Jesús y Juan el Bautista

1
Cuando Jesús terminó de darles instrucciones a sus doce seguidores, se fue de ahí a otros pueblos de Galilea a enseñar y a anunciar el mensaje.
2
Cuando Juan el Bautista estaba en la cárcel y escuchó lo que hacía el Mesías, le envió un mensaje con sus seguidores.
3
Ellos le preguntaron a Jesús:
—¿Eres el que iba a venir o debemos esperar a alguien más?
4
Jesús les contestó:
Vayan y cuéntenle a Juan lo que están viendo y oyendo.
5
Los ciegos ven, los cojos caminan, los leprosos son sanados, los sordos oyen, los muertos resucitan y a los pobres se les anuncia la buena noticia.
6
Afortunado el que no dude de mí.
7
Mientras se iban los seguidores de Juan, Jesús comenzó a hablar acerca de Juan a la multitud: «¿Qué salieron a ver al desierto? ¿Hierba azotada por el viento?
8
Si no, ¿qué salieron a ver? ¿A un hombre vestido con ropa fina? ¡Escuchen! Los que se visten con ropa fina viven en palacios.
9
¿Entonces qué es lo que salieron a ver? ¿A un profeta? Sí, les digo que Juan es más que un profeta.
10
Las Escrituras dicen de él:
“Oye, te envío mi mensajero delante de ti,
quien preparará el camino para tu venida”.
11
»Les digo la verdad: de todos los hombres que han vivido, ninguno ha sido más importante que Juan el Bautista.
Sin embargo, el menos importante en el reino de Dios es mejor que Juan.
12
Desde el tiempo de Juan el Bautista hasta ahora, el reino de Dios avanza con poder, y han intentado apoderarse de él por la fuerza.
13
Antes de que viniera Juan, todos los profetas y la ley hablaron de lo que iba a suceder.
14
Y si tú crees en lo que dicen la ley y los profetas, entonces creerás que Juan el Bautista es Elías, el profeta que iba a venir.
15
¡Oigan bien lo que les digo!
16
»¿Con quién puedo comparar a la gente de esta generación? Son como los muchachos que se sientan en las plazas y un grupo le grita al otro:
17
“¡Nosotros tocamos la flauta,
pero ustedes no bailaron.
Cantamos una canción triste,
pero ustedes no lloraron!”
18
»Porque vino Juan, sin comer ni beber vino como los demás, y la gente dice que tiene un demonio.
19
Vino el Hijo del hombre que come y bebe, y dicen: “Miren, es comilón, borracho y amigo de los cobradores de impuestos y de los pecadores”.
Pero la sabiduría divina se comprueba por la vida de los que la siguen».

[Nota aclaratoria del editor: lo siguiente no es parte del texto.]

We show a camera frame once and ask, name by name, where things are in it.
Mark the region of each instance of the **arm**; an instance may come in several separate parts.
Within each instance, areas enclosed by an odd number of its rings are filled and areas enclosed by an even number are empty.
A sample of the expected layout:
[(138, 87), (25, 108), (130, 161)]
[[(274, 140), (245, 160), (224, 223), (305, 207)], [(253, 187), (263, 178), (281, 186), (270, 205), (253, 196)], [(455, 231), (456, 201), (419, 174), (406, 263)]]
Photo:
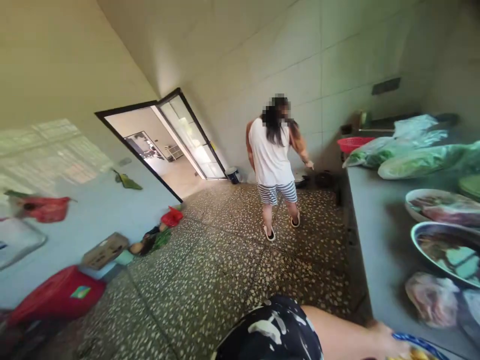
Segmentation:
[(395, 340), (392, 330), (382, 323), (366, 328), (313, 306), (301, 308), (315, 328), (325, 359), (410, 358), (409, 344)]
[(307, 144), (305, 139), (300, 134), (299, 126), (296, 122), (292, 121), (288, 124), (290, 129), (290, 145), (295, 150), (295, 152), (300, 156), (301, 160), (309, 168), (313, 169), (313, 163), (309, 159), (309, 153), (307, 151)]
[(248, 153), (248, 161), (250, 161), (250, 165), (253, 168), (253, 171), (255, 171), (255, 163), (254, 163), (254, 154), (252, 153), (252, 146), (250, 145), (250, 128), (252, 127), (253, 121), (250, 121), (246, 125), (246, 152)]

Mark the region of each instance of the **kitchen counter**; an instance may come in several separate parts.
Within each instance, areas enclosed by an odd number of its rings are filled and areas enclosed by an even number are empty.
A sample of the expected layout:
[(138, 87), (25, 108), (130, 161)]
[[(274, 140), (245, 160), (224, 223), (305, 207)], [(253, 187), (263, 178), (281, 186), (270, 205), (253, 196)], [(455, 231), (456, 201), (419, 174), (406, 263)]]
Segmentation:
[(405, 209), (405, 195), (422, 188), (456, 192), (457, 181), (446, 175), (383, 180), (376, 171), (359, 166), (349, 167), (346, 172), (351, 192), (351, 197), (346, 196), (352, 211), (349, 228), (357, 235), (371, 315), (397, 332), (424, 338), (461, 359), (480, 359), (480, 351), (461, 329), (434, 329), (420, 322), (405, 292), (405, 282), (416, 271), (445, 277), (423, 258), (410, 239), (416, 222)]

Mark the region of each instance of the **speckled floor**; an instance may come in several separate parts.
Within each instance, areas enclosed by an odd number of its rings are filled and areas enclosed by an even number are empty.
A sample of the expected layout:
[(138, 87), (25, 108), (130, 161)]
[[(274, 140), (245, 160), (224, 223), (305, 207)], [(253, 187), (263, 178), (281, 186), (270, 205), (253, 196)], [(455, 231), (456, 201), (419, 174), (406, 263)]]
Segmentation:
[(55, 358), (209, 359), (234, 322), (275, 293), (348, 317), (347, 233), (335, 195), (299, 190), (298, 202), (301, 227), (279, 202), (277, 240), (268, 242), (255, 186), (195, 194), (170, 242), (136, 258), (53, 340), (49, 348), (63, 352)]

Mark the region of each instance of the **cardboard box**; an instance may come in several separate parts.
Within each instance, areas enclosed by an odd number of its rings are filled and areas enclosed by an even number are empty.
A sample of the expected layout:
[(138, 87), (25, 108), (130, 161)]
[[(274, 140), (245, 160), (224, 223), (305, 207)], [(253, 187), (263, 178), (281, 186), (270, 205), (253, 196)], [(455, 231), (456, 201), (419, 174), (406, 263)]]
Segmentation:
[(114, 232), (86, 252), (81, 259), (81, 264), (89, 269), (100, 270), (109, 262), (115, 260), (128, 246), (129, 240), (118, 232)]

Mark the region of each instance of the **long dark hair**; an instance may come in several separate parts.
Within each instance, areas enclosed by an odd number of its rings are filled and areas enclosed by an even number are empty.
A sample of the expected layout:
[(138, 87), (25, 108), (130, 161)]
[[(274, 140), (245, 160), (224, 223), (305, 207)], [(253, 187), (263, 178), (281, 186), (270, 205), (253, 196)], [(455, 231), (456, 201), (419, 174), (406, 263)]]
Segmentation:
[(268, 106), (263, 109), (260, 118), (266, 126), (266, 138), (274, 145), (285, 146), (282, 141), (282, 121), (286, 122), (294, 138), (300, 136), (299, 125), (291, 118), (285, 118), (282, 108), (290, 108), (289, 100), (283, 94), (272, 97)]

Jesús advierte a los que no creen

20
Luego, Jesús comenzó a reprender a los pueblos donde había hecho la mayoría de sus milagros, porque no cambiaban su vida ni se apartaban del pecado.
21
Decía: «¡Pobre de ti, Corazín! ¡Pobre de ti, Betsaida! Porque si los milagros que se hicieron en ustedes se hubieran hecho en Tiro y en Sidón, ellos habrían cambiado su vida hace mucho tiempo.
Se habrían puesto ropa áspera y echado ceniza en la cabeza para mostrar dolor por sus pecados.
22
Pero les digo que en el día del juicio les irá mejor a Tiro y a Sidón que a ustedes.
23
Y tú Capernaúm, ¿de verdad piensas que subirás al cielo? ¡Pues no! ¡Bajarás hasta el infierno! Si los milagros que hice en ti se hubieran hecho en Sodoma, esa ciudad todavía existiría.
24
Pero les digo que el día del juicio, Dios mostrará más paciencia con Sodoma que con ustedes».


Jesús le ofrece descanso a su pueblo

25
En esa ocasión Jesús dijo: «Te alabo Padre, Señor del cielo y de la tierra, porque has escondido estas cosas de los sabios y entendidos, y se las has revelado a estos que son como niños.
26
Padre, porque así te agradó.
27
»Mi Padre me ha dado todo.
Nadie conoce al Hijo, sino el Padre;
y nadie conoce al Padre, sino el Hijo y aquellos a quienes el Hijo quiera mostrárselo.
28
»Vengan a mí los que estén cansados y agobiados, que yo los haré descansar.
29
Acepten mi enseñanza y aprendan de mí que soy paciente y humilde.
Conmigo encontrarán descanso.
30
Mi enseñanza es agradable y mi carga es fácil de llevar».